Look through the listing for the string "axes" and copy out every line that holds it.
Start of DATA
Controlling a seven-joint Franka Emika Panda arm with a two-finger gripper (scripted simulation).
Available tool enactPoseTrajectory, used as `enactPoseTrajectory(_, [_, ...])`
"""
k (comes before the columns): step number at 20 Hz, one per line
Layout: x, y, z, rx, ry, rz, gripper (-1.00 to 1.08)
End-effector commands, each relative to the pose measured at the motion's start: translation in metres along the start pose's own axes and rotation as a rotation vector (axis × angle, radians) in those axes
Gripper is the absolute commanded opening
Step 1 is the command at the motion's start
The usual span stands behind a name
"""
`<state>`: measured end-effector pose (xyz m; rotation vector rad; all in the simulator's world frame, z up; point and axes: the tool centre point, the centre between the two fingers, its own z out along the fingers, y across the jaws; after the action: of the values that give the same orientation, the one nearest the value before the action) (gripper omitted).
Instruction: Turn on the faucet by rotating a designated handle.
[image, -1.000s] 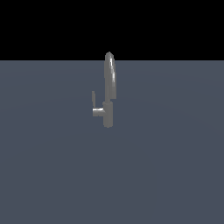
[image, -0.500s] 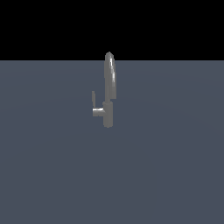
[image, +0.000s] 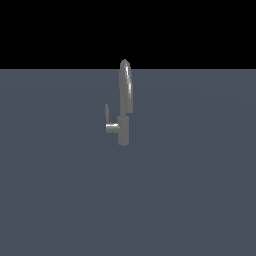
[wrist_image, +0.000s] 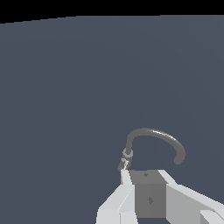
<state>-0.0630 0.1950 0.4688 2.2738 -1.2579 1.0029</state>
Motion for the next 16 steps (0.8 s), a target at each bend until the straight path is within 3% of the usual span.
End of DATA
TASK SOLUTION:
End-effector commands, each relative to the pose measured at the motion's start: translation in metres along the start pose's own axes and rotation as a rotation vector (axis × angle, radians) in those axes
`<state>`: measured end-effector pose (xyz m; rotation vector rad; all in the simulator's world frame, z up; point and axes: the tool centre point, the centre between the two fingers, its own z out along the fingers, y across the jaws; after the action: of the values that give the same orientation, the one nearest the value before the action) (gripper omitted).

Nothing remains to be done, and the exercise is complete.